In questo quadro resta da sottolineare il dato occupazionale che segna un indice positivo, con 23,4 milioni di occupati nel primo semestre di quest’anno, il migliore in Italia da sempre, eppure sempre al di sotto della media europea.

Una popolazione, quella italiana, che invecchia in modo inesorabile; lo studio in oggetto si spinge ad aprire una finestra sul 2040, anno in cui le coppie con figli rappresenteranno solo il 25% del totale, mentre gli anziani soli di cui il welfare dovrebbe farsi carico saranno aumentati esponenzialmente.  Nel 2050, tra meno di trent’anni, si stima che l’Italia avrà perso complessivamente 4,5 milioni di residenti, come se le due più grandi città, Roma e Milano, venissero totalmente svuotate.

Anche il sistema di istruzione e formazione ne farà le spese, vedendosi tagliate  le risorse e ridotti gli investimenti in materia di ricerca e sviluppo.

In questa fase è stata già definito un progressivo ridimensionamento degli istituti con conseguente in termini di accorpamento delle scuole, talvolta in modo poco appropriato, sacrificando il dogma dell’autonomia scolastica in favore di quello dell’economicità.

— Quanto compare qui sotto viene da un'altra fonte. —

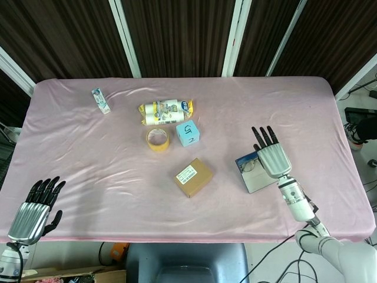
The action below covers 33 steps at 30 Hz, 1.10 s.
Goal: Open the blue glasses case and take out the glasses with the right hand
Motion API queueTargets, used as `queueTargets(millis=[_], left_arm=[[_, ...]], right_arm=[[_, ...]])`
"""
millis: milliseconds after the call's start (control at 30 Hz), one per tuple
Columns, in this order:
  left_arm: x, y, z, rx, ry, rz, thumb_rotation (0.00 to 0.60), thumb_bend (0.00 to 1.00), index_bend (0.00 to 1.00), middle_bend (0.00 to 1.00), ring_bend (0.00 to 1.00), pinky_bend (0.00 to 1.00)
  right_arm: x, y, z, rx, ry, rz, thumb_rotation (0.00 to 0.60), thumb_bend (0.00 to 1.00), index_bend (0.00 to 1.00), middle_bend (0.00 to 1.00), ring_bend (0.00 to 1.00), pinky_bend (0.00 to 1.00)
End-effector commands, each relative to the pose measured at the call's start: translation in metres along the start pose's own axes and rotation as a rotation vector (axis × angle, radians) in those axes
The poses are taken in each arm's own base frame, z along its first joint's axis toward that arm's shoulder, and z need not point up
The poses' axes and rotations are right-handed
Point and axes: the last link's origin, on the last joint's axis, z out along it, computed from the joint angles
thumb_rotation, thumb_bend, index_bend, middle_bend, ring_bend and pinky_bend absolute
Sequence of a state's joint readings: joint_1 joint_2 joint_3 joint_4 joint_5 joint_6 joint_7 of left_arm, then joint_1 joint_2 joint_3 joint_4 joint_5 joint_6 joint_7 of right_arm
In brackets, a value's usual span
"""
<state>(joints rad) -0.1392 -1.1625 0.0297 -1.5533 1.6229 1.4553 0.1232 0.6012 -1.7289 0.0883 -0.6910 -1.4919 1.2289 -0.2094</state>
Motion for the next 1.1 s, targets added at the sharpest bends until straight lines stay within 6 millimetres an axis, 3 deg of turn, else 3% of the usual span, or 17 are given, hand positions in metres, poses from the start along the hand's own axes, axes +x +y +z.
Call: queueTargets(millis=[33, 267, 467, 667, 900, 967, 1100], left_arm=[[0.000, 0.000, 0.000, 0.000, 0.000, -0.001, 0.600, 0.42, 0.00, 0.00, 0.00, 0.08], [0.000, 0.000, 0.001, 0.001, -0.005, -0.001, 0.600, 0.42, 0.00, 0.00, 0.00, 0.08], [-0.001, 0.000, 0.001, 0.000, -0.007, 0.002, 0.600, 0.42, 0.00, 0.00, 0.00, 0.08], [-0.002, 0.001, 0.002, 0.000, -0.011, 0.005, 0.600, 0.42, 0.00, 0.00, 0.00, 0.08], [-0.002, 0.001, 0.002, 0.000, -0.011, 0.008, 0.600, 0.42, 0.00, 0.00, 0.00, 0.08], [-0.003, 0.001, 0.002, 0.000, -0.012, 0.008, 0.600, 0.42, 0.00, 0.00, 0.00, 0.08], [-0.004, 0.001, 0.003, 0.002, -0.016, 0.010, 0.600, 0.42, 0.00, 0.00, 0.00, 0.08]], right_arm=[[-0.001, -0.004, -0.001, 0.002, 0.017, -0.006, 0.600, 0.58, 0.60, 0.05, 0.00, 0.00], [-0.005, -0.010, -0.007, 0.007, 0.047, -0.039, 0.600, 0.58, 0.60, 0.05, 0.00, 0.00], [-0.009, -0.010, 0.001, -0.023, 0.030, -0.053, 0.600, 0.58, 0.60, 0.06, 0.00, 0.00], [-0.009, 0.001, 0.018, -0.090, 0.005, -0.098, 0.600, 0.58, 0.60, 0.06, 0.00, 0.00], [-0.018, 0.027, 0.038, -0.216, -0.099, -0.183, 0.600, 0.58, 0.59, 0.06, 0.00, 0.00], [-0.024, 0.035, 0.040, -0.246, -0.154, -0.177, 0.600, 0.58, 0.55, 0.06, 0.00, 0.00], [-0.034, 0.041, 0.040, -0.264, -0.229, -0.126, 0.600, 0.57, 0.34, 0.05, 0.00, 0.00]])
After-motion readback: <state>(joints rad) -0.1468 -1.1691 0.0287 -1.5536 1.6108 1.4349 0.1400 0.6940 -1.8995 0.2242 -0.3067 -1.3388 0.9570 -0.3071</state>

Il personale del comparto istruzione sta osteggiando queste scelte (suggellate sia dai governi di centro sinistra che da quello attuale) teme una ulteriore svalutazione del ruolo che la scuola ricopre nella formazione delle giovani generazioni.

A tal proposito il Ministero spiega che l’intervento normativo di riforma del sistema di dimensionamento della rete scolastica nazionale discende da una “stringente” indicazione europea, nell’ambito delle misure del PNRR, che mira ad adeguare la rete scolastica all’andamento anagrafico della popolazione studentesca. In particolare, la riforma si pone l’obiettivo di armonizzare la distribuzione delle Istituzioni scolastiche a livello regionale con l’andamento della denatalità, considerando un arco temporale di dieci anni e superando il modello attuale.

Senza risorse e con continui tagli non si possono assicurare né inclusività, né attenzione alla qualità degli apprendimenti, nè tantomeno dar corso a quelle tanto decantate sinergie tra scuola e territorio.

Si può solo tirare (male) a campare, che è poi quello che gli italiani sanno fare meglio, senza rendersi conto che è la causa delle loro stesse paure.